During a meeting that was part of that collaboration, Peters was also drawn into a project related to necrotizing enterocolitis (NEC), a catastrophic autoimmune reaction some premature infants have to their own intestines, causing them to shed the lining of their own tiny guts. Diagnosis often doesn’t happen until after the babies are already in significant danger.

Peters had never heard of the disease, but he theorized that biomarkers could be developed that could improve clinical outcomes. So now he is working toward developing a diagnostic tool for NEC. His work targeting genomic analysis of neonatal necrotizing enterocolitis won a $1.5 million grant from UPMC’s Center for Commercial Applications of Healthcare Data.

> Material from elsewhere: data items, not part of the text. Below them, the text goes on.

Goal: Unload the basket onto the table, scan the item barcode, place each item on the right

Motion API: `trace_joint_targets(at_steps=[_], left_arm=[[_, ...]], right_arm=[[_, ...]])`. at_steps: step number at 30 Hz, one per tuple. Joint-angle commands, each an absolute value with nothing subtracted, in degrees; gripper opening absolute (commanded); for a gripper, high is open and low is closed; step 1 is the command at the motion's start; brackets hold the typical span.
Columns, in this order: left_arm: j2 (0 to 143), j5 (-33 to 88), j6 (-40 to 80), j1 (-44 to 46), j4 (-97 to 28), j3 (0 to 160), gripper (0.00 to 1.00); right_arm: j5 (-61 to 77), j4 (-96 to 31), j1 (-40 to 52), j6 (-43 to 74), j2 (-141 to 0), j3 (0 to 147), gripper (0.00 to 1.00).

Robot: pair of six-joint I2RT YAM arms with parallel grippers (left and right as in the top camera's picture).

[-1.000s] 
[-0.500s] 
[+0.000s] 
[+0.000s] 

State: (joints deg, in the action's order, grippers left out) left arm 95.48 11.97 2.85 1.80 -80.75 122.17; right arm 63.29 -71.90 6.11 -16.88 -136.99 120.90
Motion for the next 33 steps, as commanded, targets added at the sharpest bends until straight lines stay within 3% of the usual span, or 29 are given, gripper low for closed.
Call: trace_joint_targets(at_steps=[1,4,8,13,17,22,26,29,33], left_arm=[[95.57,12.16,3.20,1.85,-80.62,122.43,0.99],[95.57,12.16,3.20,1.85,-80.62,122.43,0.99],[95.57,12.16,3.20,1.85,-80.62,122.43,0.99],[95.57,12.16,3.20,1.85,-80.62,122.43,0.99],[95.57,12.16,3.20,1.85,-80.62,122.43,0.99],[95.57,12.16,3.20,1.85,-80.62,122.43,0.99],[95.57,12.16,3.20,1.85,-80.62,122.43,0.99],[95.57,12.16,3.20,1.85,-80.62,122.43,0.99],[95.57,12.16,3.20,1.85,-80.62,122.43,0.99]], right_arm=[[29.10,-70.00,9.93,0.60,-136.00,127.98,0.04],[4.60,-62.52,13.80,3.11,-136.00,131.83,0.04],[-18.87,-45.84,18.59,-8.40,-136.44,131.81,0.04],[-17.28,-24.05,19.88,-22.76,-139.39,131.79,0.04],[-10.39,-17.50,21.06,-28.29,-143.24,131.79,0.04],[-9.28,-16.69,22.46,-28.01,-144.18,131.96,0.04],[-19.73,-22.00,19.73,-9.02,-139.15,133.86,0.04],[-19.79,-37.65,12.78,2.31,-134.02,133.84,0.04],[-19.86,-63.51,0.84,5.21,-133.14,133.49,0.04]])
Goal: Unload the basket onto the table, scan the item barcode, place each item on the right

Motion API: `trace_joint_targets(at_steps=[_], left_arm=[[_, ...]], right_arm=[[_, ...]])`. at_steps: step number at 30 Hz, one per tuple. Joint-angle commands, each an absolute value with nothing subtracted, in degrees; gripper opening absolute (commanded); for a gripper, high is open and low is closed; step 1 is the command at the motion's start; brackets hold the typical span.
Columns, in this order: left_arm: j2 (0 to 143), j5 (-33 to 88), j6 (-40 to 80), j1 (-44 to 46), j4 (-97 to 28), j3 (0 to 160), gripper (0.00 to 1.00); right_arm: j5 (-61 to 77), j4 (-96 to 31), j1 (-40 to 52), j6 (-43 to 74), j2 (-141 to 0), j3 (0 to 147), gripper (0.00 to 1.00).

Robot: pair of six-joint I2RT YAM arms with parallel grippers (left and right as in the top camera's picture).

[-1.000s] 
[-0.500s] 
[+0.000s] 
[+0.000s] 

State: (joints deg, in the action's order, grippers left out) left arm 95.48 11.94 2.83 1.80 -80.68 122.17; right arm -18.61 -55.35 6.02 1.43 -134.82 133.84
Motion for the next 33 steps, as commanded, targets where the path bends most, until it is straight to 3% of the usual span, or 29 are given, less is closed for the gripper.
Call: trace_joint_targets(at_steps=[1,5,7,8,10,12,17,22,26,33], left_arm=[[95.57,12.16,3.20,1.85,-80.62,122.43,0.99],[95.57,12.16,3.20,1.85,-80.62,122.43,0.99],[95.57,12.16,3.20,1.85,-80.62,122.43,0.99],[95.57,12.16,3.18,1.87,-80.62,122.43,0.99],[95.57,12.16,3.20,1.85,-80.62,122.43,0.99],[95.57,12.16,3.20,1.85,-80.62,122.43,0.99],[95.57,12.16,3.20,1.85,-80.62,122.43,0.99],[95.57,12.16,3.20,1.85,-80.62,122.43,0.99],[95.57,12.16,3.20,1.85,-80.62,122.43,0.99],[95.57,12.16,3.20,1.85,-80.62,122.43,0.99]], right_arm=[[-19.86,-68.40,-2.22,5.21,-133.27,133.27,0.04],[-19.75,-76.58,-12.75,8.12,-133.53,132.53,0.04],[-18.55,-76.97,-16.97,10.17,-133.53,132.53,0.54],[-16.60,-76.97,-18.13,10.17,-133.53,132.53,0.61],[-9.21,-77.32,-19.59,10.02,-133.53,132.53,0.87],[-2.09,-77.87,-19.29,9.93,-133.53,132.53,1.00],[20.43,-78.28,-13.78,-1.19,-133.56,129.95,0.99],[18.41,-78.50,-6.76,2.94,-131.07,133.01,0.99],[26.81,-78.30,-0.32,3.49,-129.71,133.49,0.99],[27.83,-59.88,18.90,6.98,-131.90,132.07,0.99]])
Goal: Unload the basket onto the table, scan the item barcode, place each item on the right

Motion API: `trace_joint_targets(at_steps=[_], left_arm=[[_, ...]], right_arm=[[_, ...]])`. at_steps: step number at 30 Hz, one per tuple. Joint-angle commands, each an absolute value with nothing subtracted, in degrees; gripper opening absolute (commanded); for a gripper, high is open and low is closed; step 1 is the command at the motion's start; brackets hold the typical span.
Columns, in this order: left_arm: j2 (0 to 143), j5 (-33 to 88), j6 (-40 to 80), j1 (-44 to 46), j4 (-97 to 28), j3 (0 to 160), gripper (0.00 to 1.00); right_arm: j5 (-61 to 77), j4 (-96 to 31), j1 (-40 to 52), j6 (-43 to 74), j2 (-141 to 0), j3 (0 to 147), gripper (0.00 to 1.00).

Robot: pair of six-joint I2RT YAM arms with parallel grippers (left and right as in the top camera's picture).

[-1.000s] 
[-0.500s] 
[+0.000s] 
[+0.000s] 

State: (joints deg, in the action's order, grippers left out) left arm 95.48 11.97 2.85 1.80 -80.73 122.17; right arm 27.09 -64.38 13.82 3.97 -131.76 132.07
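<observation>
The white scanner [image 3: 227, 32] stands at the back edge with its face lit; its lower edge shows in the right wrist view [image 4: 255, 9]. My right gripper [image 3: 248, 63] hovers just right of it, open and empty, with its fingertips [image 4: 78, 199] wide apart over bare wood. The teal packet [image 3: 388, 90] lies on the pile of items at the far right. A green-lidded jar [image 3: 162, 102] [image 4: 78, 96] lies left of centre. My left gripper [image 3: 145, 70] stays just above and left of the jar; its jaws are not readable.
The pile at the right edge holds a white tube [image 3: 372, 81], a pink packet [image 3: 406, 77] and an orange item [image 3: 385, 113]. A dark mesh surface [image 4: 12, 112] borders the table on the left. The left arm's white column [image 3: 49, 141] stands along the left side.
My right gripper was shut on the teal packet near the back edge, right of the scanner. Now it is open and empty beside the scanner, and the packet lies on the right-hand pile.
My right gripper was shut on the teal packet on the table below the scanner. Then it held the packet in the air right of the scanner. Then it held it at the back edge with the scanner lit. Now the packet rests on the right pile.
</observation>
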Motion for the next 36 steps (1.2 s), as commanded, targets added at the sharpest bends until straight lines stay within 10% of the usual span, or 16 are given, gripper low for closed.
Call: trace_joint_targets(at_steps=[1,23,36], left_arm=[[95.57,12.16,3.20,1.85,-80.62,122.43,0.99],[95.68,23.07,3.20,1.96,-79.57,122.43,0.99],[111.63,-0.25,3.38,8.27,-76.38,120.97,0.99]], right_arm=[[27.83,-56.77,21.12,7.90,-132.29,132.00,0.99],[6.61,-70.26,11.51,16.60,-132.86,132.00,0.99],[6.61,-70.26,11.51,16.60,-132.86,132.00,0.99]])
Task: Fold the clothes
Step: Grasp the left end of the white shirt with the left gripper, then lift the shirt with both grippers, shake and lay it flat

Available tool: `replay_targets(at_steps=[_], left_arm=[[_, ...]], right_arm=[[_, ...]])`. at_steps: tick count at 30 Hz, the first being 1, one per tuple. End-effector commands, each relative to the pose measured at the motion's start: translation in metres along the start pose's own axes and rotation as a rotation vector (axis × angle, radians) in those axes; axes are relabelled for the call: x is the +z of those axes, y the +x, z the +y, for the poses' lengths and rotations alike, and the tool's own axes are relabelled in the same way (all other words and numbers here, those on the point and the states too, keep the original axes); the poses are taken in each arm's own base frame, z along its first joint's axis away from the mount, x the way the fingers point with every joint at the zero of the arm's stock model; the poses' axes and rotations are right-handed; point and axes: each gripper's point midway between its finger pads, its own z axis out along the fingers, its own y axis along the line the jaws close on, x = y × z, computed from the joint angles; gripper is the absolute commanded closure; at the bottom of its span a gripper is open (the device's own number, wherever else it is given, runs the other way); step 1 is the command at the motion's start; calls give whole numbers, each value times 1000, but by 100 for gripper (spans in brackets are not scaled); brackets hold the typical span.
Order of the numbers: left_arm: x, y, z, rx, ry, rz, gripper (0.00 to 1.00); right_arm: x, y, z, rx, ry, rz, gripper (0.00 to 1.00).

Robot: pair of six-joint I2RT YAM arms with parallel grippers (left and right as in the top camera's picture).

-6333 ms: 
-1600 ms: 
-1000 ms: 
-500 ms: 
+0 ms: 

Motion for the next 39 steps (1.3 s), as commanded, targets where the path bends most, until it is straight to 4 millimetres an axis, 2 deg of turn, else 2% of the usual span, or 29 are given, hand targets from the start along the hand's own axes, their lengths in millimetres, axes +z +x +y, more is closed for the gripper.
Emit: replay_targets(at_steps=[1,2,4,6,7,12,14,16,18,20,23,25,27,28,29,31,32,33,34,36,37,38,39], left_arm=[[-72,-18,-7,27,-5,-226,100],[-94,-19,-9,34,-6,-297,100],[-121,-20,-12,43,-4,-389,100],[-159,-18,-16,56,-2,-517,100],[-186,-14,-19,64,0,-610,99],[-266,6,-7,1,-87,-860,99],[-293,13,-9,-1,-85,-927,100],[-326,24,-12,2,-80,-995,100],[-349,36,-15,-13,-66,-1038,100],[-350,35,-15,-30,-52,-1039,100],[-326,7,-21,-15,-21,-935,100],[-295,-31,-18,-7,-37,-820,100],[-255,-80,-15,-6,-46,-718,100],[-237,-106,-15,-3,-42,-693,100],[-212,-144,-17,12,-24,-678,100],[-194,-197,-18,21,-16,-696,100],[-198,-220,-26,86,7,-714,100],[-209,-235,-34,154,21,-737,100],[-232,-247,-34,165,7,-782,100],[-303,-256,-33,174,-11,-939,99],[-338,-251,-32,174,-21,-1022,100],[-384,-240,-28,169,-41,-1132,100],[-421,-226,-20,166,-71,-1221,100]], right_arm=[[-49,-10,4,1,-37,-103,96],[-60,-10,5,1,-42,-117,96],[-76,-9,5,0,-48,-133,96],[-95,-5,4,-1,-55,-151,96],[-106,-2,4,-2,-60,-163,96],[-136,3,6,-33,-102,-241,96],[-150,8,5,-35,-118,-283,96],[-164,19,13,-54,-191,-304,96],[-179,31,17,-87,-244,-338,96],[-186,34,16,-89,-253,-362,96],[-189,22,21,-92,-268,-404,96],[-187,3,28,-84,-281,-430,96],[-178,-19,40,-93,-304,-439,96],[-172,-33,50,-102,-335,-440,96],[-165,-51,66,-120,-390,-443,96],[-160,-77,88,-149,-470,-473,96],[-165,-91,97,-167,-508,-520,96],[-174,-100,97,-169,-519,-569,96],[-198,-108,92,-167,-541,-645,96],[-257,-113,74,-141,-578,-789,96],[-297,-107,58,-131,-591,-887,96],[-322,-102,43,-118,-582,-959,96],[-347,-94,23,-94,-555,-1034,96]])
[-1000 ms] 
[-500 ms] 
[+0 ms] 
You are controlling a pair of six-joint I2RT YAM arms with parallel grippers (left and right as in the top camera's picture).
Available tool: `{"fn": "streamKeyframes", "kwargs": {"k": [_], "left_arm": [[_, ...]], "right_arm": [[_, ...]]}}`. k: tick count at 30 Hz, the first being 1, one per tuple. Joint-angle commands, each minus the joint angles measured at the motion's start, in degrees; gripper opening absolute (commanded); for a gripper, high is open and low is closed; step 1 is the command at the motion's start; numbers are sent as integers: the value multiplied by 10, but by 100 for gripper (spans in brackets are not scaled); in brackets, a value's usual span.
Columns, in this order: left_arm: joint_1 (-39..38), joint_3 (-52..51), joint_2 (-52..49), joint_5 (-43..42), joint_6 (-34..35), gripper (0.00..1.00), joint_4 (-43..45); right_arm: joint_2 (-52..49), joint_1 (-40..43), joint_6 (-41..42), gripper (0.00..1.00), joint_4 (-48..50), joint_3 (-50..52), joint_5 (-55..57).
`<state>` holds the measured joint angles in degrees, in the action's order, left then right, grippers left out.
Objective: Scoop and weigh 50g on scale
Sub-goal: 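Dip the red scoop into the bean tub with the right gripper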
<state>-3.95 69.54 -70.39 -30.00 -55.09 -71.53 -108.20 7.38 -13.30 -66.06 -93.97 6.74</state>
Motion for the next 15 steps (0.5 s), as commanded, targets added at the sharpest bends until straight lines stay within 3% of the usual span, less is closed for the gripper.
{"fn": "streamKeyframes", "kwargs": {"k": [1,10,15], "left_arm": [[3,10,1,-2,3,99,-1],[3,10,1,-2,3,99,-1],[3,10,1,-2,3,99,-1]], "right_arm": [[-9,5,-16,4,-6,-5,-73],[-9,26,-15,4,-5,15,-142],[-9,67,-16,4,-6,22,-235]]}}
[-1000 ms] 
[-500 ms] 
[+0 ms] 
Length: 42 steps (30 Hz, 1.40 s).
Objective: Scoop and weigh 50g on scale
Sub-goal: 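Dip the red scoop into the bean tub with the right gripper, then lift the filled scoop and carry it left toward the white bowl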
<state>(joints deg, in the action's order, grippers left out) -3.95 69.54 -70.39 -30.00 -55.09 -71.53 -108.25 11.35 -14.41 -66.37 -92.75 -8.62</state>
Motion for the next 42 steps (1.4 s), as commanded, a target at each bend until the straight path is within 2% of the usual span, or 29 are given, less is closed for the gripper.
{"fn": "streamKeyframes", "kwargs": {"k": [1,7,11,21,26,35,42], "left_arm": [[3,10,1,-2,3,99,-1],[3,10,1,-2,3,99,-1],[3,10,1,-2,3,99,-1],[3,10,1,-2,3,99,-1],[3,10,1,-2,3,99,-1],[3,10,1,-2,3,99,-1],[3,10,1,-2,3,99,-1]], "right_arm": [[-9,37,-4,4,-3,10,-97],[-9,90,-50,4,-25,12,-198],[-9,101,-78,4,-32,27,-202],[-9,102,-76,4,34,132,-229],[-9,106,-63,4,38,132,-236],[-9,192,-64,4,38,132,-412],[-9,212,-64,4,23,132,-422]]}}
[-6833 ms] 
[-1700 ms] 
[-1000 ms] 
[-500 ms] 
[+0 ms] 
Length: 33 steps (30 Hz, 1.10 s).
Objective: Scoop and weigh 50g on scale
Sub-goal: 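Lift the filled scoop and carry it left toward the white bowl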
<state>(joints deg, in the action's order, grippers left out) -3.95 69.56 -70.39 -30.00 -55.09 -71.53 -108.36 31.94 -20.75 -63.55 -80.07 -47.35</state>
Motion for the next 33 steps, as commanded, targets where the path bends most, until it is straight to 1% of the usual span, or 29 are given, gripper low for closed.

“This is how beautifully convoluted academia can be,” he says. “I think that’s why I like it.”

He remembers when he was back in England, in a gray office, looking out the window at a brick wall through pouring-down rain. As he mulled whether he should change the course of his career, he told himself: “If we’re going to do this, it’s going to be a different track: it will be high-risk, high-yield.”

That’s how it still feels, even 10 years and several success stories later.

“You’re always challenged. You spend a lot of time with less than perfect results. And then you get these little blips of: ‘OK, that’s a win.’ And you’re hoping that the little wins get bigger,” he says. And when the solution comes, he says, “it’s just bloody obvious … it’s always easy in hindsight.”